- **RECORDS FOR THE TASK**:
•••

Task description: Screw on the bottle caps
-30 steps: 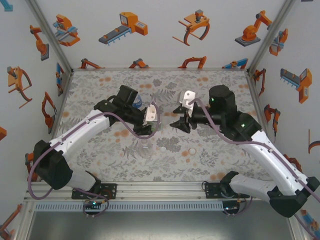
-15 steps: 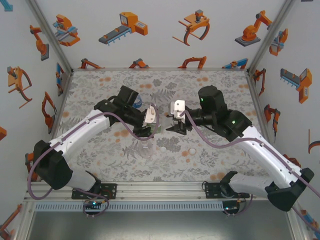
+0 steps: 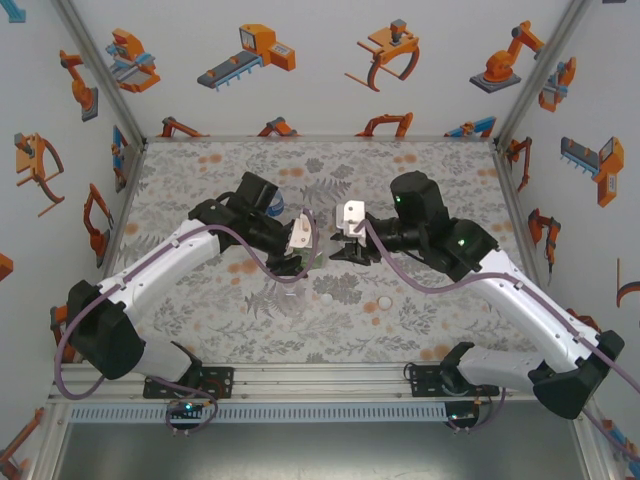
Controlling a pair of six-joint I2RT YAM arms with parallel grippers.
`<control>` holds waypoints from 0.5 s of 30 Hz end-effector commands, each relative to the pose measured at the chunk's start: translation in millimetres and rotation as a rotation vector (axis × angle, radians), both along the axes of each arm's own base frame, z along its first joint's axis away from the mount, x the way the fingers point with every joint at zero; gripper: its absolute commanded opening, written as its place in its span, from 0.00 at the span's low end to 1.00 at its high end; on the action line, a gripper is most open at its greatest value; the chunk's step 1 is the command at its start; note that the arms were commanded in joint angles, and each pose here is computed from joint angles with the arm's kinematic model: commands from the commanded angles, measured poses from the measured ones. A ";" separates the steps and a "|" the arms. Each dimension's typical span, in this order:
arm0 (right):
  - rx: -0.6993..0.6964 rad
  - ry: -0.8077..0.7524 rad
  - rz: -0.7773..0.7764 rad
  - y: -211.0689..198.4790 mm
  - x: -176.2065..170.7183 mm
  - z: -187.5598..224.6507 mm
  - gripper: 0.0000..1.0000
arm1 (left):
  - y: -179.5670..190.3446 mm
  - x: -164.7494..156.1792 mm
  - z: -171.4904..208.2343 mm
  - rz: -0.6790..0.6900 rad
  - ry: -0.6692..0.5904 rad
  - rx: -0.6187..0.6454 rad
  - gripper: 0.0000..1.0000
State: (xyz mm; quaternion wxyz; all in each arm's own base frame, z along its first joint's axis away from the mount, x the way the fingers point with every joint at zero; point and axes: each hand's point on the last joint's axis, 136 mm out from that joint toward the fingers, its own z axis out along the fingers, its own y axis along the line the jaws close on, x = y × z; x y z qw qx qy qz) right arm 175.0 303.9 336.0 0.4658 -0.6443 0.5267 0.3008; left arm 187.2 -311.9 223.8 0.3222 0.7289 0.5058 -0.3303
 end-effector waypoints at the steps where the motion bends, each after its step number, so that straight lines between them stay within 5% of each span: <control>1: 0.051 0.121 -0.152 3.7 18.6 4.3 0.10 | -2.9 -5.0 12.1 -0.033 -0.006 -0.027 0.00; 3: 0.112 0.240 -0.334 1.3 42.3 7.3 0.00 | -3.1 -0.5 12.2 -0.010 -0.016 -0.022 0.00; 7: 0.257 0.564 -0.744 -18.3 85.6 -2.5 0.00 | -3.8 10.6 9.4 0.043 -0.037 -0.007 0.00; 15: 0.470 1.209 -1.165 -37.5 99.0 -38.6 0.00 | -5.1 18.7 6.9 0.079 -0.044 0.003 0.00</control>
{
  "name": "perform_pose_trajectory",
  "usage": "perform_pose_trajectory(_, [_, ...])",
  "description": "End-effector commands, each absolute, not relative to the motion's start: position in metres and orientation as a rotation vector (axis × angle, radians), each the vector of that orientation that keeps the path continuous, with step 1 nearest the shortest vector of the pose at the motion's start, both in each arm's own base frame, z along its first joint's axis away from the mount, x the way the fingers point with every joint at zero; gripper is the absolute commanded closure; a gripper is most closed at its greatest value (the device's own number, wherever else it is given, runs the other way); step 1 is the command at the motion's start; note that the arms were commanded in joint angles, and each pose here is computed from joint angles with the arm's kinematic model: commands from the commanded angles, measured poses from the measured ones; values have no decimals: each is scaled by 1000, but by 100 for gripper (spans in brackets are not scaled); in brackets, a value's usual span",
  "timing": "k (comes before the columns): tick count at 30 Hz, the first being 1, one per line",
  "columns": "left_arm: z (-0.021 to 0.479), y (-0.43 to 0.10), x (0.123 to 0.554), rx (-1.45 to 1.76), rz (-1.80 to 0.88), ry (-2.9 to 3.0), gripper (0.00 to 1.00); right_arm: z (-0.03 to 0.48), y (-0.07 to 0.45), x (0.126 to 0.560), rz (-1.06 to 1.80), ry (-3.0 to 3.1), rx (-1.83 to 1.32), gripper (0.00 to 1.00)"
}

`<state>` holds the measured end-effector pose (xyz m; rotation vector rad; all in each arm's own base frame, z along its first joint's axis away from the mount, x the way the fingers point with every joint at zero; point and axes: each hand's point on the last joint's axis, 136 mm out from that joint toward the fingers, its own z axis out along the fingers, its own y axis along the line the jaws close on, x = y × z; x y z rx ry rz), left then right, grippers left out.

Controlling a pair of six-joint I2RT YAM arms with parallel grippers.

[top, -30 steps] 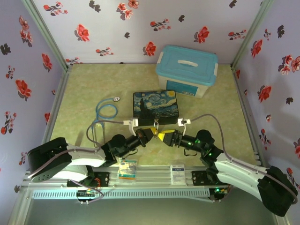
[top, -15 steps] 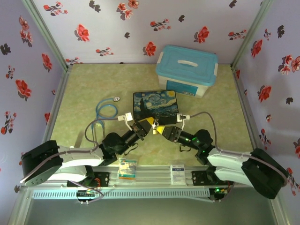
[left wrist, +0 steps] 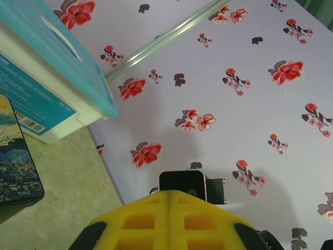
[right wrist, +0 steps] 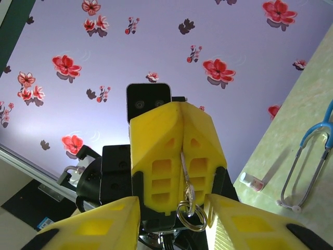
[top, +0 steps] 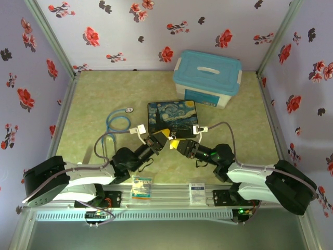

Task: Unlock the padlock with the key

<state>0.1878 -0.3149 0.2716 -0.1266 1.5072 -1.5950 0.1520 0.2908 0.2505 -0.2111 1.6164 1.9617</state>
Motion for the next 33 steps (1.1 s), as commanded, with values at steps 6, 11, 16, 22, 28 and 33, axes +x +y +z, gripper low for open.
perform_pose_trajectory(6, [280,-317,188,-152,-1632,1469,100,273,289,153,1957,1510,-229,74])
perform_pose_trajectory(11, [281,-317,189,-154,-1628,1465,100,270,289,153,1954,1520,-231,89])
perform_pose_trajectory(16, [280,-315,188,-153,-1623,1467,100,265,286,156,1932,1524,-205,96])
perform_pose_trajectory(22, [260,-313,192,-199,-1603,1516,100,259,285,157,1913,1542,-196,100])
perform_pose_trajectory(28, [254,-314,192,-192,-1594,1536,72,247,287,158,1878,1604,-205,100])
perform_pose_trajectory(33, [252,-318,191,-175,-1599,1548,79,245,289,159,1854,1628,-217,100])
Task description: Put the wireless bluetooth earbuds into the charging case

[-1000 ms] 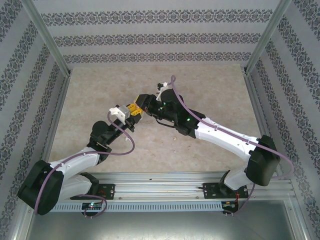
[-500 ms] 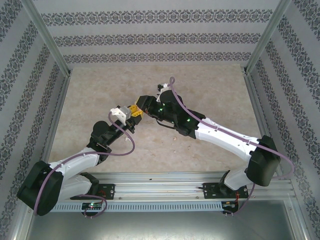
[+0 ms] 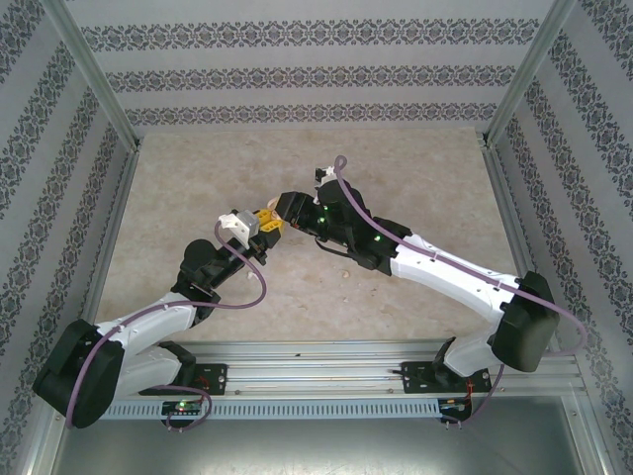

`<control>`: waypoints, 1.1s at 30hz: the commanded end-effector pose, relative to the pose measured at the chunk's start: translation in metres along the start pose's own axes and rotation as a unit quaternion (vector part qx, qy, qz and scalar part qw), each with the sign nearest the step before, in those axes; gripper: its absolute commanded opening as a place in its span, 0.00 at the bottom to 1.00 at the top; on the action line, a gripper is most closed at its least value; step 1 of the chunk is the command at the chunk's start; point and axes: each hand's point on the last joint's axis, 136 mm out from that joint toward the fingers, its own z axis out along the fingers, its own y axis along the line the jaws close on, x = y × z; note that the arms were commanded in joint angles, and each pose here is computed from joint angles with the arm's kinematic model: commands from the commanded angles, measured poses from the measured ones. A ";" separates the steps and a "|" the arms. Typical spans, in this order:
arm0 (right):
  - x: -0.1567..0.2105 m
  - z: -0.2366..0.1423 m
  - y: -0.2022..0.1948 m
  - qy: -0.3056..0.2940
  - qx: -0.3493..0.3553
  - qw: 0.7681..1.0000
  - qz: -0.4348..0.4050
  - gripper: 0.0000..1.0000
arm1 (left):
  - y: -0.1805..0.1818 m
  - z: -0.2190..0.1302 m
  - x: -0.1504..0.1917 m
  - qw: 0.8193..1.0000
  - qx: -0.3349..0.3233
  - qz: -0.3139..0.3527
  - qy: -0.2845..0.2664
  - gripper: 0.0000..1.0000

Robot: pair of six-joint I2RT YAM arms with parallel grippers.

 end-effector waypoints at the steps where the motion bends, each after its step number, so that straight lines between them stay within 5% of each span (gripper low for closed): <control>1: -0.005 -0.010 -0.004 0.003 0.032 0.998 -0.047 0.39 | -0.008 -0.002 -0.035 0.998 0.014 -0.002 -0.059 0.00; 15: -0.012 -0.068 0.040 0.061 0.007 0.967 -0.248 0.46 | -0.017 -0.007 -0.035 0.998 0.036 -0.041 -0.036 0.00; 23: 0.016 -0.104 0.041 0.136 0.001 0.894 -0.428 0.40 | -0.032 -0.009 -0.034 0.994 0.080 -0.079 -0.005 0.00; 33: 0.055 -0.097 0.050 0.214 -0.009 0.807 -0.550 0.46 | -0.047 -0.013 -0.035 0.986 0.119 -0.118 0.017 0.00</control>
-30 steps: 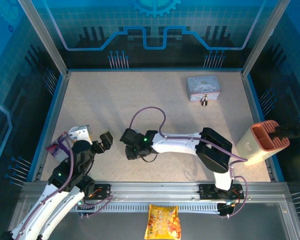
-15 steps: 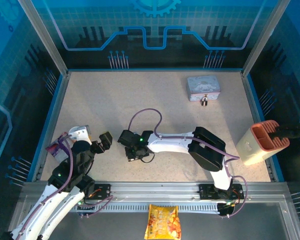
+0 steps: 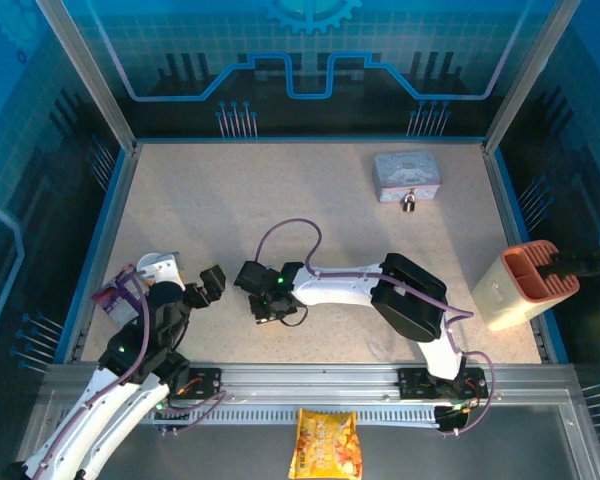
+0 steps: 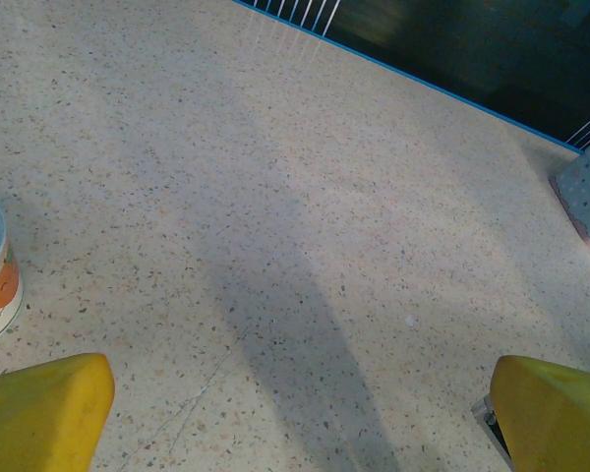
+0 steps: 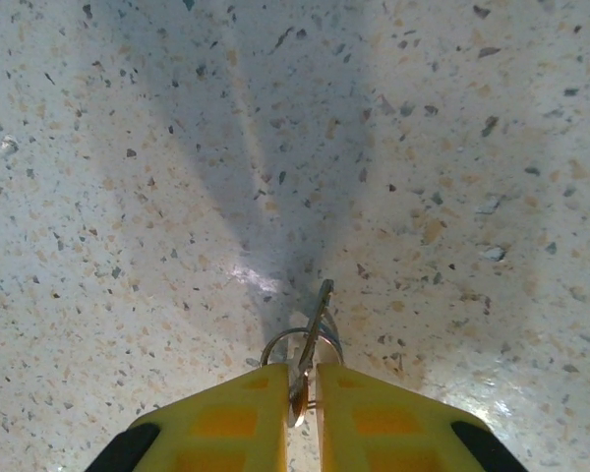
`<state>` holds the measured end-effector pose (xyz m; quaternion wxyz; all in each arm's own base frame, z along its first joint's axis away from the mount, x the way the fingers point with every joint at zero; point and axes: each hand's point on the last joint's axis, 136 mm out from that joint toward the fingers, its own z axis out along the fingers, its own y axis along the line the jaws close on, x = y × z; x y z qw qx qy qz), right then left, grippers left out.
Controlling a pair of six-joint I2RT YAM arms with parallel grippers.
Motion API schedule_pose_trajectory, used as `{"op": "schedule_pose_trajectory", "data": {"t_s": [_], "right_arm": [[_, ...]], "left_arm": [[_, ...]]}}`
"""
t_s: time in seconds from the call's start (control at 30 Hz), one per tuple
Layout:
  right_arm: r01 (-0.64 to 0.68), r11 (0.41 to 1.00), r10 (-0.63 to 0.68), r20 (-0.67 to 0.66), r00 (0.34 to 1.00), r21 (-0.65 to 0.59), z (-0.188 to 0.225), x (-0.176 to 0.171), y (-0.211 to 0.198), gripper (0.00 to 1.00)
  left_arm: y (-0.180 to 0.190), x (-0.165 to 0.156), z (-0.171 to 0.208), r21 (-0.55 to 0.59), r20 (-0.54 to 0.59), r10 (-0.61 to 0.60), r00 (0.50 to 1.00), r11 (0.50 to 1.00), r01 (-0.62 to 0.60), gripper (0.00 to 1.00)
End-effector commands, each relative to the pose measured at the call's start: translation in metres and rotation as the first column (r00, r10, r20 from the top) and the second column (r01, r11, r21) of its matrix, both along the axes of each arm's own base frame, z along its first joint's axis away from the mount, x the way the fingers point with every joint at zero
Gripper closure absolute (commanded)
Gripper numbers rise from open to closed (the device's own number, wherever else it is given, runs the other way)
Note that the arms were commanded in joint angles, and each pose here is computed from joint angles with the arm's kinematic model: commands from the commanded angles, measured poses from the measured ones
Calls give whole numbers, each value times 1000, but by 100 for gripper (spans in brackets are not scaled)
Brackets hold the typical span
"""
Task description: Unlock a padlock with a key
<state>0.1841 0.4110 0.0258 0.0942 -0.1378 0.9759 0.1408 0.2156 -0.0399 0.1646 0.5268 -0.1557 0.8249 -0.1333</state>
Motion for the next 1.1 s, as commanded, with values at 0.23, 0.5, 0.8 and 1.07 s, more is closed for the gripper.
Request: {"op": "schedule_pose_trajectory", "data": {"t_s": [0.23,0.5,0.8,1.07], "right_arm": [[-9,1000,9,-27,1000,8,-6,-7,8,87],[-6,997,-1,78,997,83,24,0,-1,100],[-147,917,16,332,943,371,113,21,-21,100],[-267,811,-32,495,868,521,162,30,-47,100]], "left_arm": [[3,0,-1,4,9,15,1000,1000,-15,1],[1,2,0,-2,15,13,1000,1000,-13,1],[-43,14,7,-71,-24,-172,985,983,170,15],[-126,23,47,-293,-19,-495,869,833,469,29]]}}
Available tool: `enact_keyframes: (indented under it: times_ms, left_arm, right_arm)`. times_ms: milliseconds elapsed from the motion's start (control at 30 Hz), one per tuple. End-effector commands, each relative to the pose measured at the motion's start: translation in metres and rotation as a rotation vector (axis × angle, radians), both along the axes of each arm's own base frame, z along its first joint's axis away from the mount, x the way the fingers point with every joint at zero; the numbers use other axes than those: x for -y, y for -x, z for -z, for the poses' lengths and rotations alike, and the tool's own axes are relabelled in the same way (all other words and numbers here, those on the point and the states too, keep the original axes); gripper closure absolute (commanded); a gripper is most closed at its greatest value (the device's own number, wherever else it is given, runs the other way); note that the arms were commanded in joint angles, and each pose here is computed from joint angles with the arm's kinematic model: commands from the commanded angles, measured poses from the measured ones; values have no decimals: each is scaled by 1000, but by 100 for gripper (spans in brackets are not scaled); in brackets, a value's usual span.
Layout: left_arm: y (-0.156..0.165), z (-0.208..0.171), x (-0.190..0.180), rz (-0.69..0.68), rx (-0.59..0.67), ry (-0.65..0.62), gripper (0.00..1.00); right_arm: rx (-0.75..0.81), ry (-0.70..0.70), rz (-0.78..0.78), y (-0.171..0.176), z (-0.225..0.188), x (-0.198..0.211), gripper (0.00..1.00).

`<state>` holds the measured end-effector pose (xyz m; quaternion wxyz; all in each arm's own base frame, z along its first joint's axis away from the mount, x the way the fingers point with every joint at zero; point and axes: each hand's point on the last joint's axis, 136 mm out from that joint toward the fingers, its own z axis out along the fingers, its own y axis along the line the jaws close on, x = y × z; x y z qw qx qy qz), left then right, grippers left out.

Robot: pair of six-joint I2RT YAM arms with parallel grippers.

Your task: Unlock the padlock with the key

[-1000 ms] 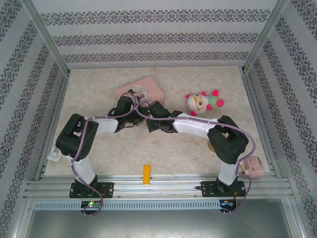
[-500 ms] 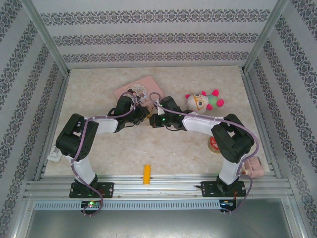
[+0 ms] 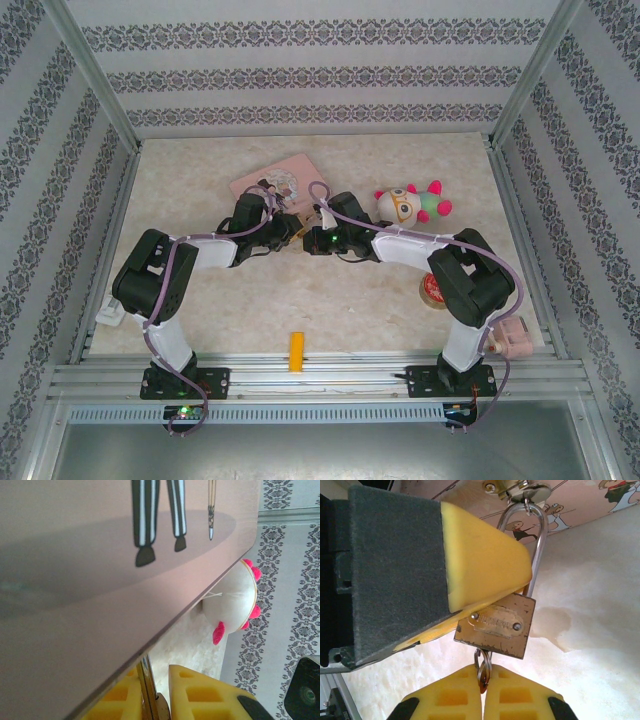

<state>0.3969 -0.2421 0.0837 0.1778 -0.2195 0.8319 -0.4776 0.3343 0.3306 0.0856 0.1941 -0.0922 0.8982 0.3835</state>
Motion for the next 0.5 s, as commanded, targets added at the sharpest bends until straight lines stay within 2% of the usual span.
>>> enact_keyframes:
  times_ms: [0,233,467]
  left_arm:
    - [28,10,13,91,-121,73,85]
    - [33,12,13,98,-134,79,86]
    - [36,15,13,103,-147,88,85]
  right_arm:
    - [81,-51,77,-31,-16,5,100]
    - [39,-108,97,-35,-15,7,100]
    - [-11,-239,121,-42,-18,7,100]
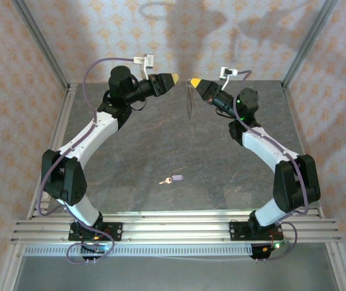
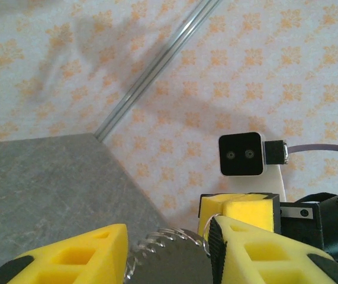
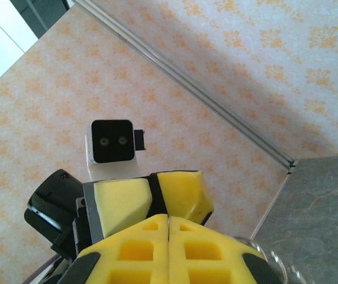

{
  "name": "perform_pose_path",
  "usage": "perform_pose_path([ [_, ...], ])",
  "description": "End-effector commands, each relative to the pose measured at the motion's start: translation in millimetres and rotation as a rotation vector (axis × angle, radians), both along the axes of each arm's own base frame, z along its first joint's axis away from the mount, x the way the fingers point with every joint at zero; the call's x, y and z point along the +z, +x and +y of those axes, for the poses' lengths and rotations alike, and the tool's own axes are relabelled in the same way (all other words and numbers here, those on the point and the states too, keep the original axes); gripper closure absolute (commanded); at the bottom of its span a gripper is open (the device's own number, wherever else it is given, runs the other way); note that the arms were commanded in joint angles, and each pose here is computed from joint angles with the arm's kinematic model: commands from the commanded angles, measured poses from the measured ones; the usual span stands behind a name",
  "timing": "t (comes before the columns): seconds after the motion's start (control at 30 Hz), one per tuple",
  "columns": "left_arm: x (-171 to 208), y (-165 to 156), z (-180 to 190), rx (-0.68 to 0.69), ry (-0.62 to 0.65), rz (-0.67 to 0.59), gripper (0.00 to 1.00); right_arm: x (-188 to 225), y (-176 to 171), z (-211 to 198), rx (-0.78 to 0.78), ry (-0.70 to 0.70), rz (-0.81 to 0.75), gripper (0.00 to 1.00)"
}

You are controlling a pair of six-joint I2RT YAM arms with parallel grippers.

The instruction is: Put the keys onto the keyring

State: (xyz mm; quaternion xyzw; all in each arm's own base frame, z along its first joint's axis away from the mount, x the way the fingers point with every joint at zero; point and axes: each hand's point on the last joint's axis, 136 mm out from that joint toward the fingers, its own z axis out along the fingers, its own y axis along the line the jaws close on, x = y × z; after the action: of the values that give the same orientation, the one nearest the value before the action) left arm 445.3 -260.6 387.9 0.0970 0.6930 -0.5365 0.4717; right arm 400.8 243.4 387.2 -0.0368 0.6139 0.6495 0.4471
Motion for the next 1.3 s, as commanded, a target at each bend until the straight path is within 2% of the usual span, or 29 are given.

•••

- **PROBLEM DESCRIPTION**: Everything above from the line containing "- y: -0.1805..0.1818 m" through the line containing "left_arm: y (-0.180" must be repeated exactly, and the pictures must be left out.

- **ANSWER**:
  - y: -0.1805..0.1818 m
  - z: -0.2190..0.1302 m
  - x: -0.1504..0.1917 m
  - qw: 0.8193..1.0000
  - qx: -0.3349..0.3233
  - qz: -0.3139..0.3527
  - qy: -0.2845..0.2664
  - gripper: 0.0000..1.0000

Robot: pair of six-joint I2RT YAM arms with parallel grippers.

 end-effector waypoints at the steps where the motion bends, each after its step number, so that straight lines between them stay within 5% of each span (gripper low for closed): <control>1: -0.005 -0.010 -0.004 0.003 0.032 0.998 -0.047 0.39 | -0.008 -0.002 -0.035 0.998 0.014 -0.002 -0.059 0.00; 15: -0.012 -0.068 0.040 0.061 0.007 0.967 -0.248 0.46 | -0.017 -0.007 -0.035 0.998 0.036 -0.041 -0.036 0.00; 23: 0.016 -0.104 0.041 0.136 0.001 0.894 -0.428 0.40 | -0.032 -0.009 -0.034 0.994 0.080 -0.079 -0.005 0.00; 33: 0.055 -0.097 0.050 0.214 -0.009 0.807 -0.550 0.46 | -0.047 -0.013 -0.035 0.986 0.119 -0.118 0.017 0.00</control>
-30 steps: 
-15 steps: 
+0 steps: 
+0 steps: 
+0 steps: 
`<state>` holds the measured end-effector pose (xyz m; quaternion wxyz; all in each arm's own base frame, z along its first joint's axis away from the mount, x the way the fingers point with every joint at zero; point and axes: each hand's point on the last joint's axis, 136 mm out from that joint toward the fingers, its own z axis out along the fingers, its own y axis along the line the jaws close on, x = y × z; x y z qw qx qy qz), right then left, grippers left out.
Controlling a pair of six-joint I2RT YAM arms with parallel grippers.
Motion API schedule_pose_trajectory, used as `{"op": "schedule_pose_trajectory", "data": {"t_s": [_], "right_arm": [[_, ...]], "left_arm": [[_, ...]]}}`
"""
t_s: time in seconds from the call's start (control at 30 Hz), one per tuple
Layout:
  right_arm: r01 (-0.64 to 0.68), r11 (0.41 to 1.00), r10 (-0.63 to 0.68), r20 (-0.67 to 0.66), r00 (0.34 to 1.00), r21 (-0.65 to 0.59), z (-0.188 to 0.225), x (-0.176 to 0.171), y (-0.211 to 0.198), gripper (0.00 to 1.00)
  left_arm: y (-0.180 to 0.190), x (-0.165 to 0.156), z (-0.171 to 0.208), r21 (-0.55 to 0.59), r20 (-0.54 to 0.59), r10 (-0.61 to 0.60), r00 (0.50 to 1.00), r11 (0.50 to 1.00), r01 (-0.62 to 0.60), gripper (0.00 to 1.00)

No more work is needed on this exercise.